Items listed in a dataset
• • • •

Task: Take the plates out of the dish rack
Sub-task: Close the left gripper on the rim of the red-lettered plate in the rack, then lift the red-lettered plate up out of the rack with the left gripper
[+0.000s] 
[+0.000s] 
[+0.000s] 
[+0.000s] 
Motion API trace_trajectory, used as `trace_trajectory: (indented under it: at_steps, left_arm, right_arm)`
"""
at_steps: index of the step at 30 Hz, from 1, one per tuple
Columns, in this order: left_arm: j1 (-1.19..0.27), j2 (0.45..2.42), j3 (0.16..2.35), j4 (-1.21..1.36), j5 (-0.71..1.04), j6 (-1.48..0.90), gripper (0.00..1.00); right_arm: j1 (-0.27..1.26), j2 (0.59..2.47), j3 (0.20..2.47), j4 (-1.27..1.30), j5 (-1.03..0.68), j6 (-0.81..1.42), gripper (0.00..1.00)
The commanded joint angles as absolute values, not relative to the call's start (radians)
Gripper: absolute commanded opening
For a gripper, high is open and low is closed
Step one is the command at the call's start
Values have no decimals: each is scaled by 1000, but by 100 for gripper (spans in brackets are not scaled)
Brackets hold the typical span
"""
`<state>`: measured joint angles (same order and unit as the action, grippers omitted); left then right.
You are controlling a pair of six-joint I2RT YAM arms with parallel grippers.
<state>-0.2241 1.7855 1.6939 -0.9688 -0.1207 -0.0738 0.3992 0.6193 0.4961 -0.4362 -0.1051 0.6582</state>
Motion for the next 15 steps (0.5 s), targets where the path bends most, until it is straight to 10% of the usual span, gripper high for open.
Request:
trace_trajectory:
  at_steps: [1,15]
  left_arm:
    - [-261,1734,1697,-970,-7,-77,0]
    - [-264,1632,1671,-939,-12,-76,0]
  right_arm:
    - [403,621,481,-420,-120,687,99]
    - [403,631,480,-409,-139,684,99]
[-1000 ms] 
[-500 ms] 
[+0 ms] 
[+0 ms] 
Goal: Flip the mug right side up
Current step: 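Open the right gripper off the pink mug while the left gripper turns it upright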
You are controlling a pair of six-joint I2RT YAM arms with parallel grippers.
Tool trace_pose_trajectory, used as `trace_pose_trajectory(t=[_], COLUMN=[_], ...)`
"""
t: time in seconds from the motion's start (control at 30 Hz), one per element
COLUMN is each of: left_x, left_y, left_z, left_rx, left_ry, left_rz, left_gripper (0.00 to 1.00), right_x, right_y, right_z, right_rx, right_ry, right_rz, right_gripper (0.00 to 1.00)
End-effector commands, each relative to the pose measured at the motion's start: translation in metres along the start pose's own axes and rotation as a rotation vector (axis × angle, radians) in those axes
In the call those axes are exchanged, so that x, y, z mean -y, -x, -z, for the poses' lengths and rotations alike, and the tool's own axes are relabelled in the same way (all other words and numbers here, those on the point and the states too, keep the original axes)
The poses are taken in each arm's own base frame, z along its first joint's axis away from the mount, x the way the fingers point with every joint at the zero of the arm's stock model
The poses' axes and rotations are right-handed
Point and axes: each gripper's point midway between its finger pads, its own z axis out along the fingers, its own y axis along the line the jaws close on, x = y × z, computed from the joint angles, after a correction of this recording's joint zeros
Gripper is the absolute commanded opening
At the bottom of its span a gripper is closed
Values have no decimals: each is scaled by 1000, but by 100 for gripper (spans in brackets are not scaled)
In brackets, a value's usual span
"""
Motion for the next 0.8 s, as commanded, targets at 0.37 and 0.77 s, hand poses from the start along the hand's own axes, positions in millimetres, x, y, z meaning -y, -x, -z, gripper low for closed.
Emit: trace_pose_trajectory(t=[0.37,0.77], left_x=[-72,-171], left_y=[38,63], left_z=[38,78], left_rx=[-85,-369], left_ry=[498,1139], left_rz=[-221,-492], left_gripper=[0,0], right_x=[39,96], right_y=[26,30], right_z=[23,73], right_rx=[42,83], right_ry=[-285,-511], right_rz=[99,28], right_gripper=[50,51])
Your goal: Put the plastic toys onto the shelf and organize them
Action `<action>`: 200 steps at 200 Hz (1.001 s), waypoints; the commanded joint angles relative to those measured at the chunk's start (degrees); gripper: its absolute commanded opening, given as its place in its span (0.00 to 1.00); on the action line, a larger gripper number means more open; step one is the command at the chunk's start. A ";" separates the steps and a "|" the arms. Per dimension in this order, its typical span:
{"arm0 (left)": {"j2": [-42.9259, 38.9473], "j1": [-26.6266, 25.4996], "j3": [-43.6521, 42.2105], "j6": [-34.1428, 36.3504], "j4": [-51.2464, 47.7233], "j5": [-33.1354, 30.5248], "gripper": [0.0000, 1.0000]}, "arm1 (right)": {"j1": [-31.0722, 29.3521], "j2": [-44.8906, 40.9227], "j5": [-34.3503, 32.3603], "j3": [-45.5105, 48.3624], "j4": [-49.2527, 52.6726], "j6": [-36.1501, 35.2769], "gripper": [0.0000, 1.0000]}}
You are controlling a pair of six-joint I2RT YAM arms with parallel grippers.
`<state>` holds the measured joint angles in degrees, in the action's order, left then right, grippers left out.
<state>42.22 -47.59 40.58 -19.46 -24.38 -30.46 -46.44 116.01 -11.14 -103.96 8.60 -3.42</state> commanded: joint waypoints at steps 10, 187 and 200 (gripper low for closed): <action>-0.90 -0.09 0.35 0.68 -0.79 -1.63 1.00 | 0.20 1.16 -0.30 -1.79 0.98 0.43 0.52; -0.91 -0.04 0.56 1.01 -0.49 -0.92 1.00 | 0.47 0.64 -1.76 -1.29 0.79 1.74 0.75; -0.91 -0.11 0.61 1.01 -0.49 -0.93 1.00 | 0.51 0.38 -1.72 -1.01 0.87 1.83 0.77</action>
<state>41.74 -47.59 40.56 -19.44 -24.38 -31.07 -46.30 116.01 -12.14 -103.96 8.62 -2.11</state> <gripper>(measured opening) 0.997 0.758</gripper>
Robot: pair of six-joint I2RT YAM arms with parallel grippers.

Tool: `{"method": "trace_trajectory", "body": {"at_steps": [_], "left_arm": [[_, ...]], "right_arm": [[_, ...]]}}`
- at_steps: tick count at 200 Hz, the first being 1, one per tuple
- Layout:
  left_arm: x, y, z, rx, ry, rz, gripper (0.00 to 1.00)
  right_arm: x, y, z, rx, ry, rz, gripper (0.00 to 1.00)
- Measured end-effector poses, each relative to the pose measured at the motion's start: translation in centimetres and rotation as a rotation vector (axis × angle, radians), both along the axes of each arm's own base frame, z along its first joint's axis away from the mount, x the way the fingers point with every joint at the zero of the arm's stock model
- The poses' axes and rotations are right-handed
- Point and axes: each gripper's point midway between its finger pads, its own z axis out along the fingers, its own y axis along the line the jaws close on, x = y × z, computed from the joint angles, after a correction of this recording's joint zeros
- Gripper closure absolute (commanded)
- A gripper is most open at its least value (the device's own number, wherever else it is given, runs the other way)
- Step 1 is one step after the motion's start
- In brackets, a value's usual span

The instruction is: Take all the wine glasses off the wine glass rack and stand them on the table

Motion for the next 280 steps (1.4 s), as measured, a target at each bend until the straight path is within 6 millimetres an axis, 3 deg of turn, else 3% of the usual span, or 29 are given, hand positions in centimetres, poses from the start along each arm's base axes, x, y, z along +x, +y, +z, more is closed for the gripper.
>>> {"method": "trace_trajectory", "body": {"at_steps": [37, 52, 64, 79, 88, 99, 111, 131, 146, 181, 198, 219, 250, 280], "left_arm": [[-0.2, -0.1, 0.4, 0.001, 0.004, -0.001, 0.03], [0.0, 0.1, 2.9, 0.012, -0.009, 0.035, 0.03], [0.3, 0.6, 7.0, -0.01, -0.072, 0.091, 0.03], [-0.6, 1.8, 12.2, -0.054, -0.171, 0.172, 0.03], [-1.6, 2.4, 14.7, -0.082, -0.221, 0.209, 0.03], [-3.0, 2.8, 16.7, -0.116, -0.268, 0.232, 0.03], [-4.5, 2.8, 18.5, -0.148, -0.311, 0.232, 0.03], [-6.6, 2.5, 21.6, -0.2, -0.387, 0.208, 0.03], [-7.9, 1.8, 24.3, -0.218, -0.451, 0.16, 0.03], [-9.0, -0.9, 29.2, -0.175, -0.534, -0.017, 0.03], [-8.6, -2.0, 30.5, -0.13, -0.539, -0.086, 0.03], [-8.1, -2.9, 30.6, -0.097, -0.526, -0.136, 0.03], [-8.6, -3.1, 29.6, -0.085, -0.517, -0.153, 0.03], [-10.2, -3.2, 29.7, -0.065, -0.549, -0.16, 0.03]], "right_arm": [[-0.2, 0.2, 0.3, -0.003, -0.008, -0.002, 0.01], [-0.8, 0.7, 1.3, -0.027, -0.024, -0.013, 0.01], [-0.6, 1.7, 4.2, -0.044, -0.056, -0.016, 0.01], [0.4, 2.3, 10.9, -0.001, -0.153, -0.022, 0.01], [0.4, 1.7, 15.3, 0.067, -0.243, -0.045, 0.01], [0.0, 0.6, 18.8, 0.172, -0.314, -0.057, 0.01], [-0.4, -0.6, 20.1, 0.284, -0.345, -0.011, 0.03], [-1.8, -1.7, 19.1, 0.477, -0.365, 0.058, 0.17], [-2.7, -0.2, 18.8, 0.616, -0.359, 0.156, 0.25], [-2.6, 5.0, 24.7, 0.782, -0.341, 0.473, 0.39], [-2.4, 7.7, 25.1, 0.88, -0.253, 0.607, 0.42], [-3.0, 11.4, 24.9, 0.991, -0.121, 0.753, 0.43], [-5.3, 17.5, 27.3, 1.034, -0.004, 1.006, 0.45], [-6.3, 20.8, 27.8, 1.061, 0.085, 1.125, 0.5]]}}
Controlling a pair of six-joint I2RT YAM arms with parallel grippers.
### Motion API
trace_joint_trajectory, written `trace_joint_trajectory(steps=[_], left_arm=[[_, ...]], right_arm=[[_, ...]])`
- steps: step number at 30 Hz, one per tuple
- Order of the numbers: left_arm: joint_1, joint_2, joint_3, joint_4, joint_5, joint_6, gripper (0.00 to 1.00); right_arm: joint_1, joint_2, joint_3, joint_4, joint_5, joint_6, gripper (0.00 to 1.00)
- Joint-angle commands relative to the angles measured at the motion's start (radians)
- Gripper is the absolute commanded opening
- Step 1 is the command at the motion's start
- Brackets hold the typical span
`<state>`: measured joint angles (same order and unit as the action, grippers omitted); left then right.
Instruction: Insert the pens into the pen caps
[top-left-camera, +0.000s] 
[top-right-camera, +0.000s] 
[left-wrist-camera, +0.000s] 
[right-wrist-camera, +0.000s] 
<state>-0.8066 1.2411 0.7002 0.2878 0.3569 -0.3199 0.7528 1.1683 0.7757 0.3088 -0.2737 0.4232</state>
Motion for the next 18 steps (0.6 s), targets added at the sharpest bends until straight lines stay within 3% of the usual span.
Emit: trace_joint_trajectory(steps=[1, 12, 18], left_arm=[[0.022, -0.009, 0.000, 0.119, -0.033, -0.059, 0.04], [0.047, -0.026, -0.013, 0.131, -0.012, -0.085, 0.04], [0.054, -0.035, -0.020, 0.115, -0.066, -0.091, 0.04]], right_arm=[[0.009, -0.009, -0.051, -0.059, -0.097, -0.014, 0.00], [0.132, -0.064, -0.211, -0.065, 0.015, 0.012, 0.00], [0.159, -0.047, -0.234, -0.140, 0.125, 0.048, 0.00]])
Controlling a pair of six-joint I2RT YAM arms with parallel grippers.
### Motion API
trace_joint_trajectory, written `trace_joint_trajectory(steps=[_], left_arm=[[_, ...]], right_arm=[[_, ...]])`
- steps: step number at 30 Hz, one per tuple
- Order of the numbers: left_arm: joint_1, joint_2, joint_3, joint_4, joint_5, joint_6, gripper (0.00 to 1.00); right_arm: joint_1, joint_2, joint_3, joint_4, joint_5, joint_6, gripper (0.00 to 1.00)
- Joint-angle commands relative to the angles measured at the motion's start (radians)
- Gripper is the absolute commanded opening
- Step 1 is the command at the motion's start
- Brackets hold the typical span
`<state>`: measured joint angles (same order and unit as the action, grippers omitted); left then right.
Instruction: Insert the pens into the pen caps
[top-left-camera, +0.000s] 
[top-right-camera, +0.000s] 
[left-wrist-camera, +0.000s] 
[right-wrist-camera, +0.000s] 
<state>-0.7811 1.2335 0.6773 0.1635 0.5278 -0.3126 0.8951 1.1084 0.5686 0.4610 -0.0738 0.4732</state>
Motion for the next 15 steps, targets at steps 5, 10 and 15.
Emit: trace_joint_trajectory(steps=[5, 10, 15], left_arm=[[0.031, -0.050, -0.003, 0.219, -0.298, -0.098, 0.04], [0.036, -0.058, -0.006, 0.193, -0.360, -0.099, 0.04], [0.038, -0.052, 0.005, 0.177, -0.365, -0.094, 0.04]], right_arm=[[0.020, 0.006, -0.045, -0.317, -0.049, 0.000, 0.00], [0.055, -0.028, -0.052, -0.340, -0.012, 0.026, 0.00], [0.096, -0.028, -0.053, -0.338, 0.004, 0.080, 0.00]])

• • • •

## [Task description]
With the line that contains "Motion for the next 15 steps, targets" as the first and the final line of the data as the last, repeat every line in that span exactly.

## [Completed exercise]
Motion for the next 15 steps, targets at steps 5, 10 and 15.
Emit: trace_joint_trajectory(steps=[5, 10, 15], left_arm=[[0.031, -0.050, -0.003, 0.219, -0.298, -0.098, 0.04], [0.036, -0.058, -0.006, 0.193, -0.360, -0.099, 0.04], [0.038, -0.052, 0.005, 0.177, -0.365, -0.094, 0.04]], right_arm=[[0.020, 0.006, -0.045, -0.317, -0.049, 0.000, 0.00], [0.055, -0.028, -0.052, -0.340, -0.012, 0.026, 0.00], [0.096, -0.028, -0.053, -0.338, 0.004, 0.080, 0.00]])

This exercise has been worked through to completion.